Адам Черняков, подавленный необходимостью предпринимать очередные репрессивные меры по приказу немцев, был рад, когда мог написать в дневнике о том, что хорошего ему удалось сделать для других, особенно для детей. Седьмого июня он записал:
В 9.30 – открытие садика на Гжибовской, 21. Играл оркестр под управлением Каташека, пели больные, дети из школ Совета исполняли танцы и упражнения. Этот садик дети передали детям. <…> Я выступал два раза. Церемония произвела большое впечатление на собравшихся{444}.
«Газета жидовска» в свойственном ей панегирическом тоне превратила это событие в фальшивую идиллическую картинку. Маленький сад, который устроили на развалинах дома немецкие евреи, переселенцы из рейха, – это «чудесный уголок: маленькие холмы, долины, дорожки, укромные поляны, клумбочки, деревья и террасы. <…> Дети показывают ритмико-гимнастические номера, размахивают обручами и флажками, танцевальным шагом идут маленькие садовники в зеленых венках. Больше всего аплодисментов вызвали реалистичные Уленшпигели, исполнившие танец чистильщиков сапог. <…> Прозвучали мотивы из «Белоснежки», и вот уже шагает вперед длинная колонна детей. Личики сияют. Глазки искрятся радостью. В детском королевстве предусмотрено все. В случае дождя дети спрячутся под крышей сарая. Полдник для них приготовят на кухне. <…> Под освежающими душами, у волейбольной сетки и баскетбольной корзины, на карусели и качели дети трижды в неделю будут набираться румянца, глубоко вдыхать свежий воздух»{445}.
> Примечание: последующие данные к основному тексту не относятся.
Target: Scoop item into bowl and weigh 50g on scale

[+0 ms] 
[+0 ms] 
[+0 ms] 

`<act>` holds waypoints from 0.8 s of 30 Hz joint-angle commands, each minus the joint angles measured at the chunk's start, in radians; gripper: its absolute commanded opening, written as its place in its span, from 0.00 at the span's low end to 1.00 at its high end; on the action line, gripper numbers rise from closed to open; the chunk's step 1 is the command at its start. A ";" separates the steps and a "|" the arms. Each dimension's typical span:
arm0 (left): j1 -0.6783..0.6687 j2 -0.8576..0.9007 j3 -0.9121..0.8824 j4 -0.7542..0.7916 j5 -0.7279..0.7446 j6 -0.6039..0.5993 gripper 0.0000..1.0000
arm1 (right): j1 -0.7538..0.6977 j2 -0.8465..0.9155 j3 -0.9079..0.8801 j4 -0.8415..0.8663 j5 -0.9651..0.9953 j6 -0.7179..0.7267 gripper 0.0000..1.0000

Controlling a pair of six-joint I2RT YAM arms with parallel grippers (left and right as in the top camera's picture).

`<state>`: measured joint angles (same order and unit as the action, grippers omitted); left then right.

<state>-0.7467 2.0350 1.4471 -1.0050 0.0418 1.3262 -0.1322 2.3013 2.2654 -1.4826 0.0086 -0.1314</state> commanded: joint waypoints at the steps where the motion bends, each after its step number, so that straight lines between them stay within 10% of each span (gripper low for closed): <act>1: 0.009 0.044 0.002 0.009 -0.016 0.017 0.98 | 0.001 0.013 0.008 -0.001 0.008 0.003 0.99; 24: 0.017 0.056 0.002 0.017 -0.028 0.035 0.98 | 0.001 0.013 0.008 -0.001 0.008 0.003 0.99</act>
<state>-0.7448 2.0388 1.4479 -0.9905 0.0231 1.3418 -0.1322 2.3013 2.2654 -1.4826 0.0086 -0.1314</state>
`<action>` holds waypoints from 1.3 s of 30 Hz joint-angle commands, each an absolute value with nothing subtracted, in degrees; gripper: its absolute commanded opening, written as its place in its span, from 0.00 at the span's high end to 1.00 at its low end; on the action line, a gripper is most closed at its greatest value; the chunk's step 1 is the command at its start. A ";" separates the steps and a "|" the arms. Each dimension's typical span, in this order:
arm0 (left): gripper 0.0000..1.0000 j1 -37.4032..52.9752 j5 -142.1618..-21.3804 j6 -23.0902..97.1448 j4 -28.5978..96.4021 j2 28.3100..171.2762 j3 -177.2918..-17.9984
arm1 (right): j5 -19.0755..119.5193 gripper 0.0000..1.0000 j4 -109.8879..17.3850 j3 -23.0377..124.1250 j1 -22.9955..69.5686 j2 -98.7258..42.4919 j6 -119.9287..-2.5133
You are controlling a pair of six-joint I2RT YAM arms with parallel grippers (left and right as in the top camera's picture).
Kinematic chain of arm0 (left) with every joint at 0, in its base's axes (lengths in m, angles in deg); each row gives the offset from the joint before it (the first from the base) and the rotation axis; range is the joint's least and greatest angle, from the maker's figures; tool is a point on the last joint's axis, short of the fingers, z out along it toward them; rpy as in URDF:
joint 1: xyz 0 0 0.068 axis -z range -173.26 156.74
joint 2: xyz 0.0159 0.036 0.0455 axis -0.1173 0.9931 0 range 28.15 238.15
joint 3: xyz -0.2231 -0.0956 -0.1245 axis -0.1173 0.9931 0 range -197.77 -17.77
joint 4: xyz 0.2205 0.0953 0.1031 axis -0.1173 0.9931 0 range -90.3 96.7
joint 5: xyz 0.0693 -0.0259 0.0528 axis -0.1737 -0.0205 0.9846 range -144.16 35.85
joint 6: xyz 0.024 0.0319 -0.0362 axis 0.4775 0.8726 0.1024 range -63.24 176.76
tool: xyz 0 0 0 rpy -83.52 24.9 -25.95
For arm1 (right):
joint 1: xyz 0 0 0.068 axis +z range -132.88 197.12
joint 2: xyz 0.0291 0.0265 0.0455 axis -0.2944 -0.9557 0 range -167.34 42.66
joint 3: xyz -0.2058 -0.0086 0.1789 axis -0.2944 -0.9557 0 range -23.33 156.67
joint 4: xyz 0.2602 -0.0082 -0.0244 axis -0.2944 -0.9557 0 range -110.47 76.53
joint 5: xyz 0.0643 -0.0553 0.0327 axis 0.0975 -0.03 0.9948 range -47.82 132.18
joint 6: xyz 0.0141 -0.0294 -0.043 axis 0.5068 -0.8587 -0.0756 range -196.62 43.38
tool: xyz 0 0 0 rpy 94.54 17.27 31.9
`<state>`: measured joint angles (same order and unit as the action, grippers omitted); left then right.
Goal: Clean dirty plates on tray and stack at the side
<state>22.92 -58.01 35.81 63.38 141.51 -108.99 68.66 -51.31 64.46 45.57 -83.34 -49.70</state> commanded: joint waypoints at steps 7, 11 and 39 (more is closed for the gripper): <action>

У Чернякова можно найти другую картину:
Я посоветовал привести детей из камеры заключения, организованной в участке Службы порядка, в сад. Это живые скелеты, которых набирают из уличных попрошаек. Часть из них приходила ко мне в Общину. Они разговаривали со мной, как взрослые – восьмилетние граждане. Стыдно сказать: я уже давно так не плакал. Дал им по плитке шоколада. Кроме того, все получили суп. Будь прокляты те из нас, что сами едят и пьют, а об этих детях забывают{446}.
26 июня 1942 года, в пятницу, Эммануэль Рингельблюм писал:
<Этот день> для Онег Шабат[50] – день великих событий. Сегодня утром английское радио передавало новости для польских евреев. Рассказали обо всем, о чем мы хорошо знаем: Слоним и Вильно, Львов и Хелмно и т.д. В течение долгих месяцев мы волновались, что мир глух и нем к нашей трагедии, не имеющей себе равных в истории. Мы возмущались польской общественностью, посредниками, которые поддерживают связь с польским правительством, – из-за того, что они не передают <сведений> об избиении польских евреев, что мир об этом не знает. Мы обвиняли польских посредников в том, что они сознательно замалчивают нашу трагедию, чтобы она не затмила их собственную трагедию. Все наши вмешательства, очевидно, в конце концов достигли цели <…>{447}.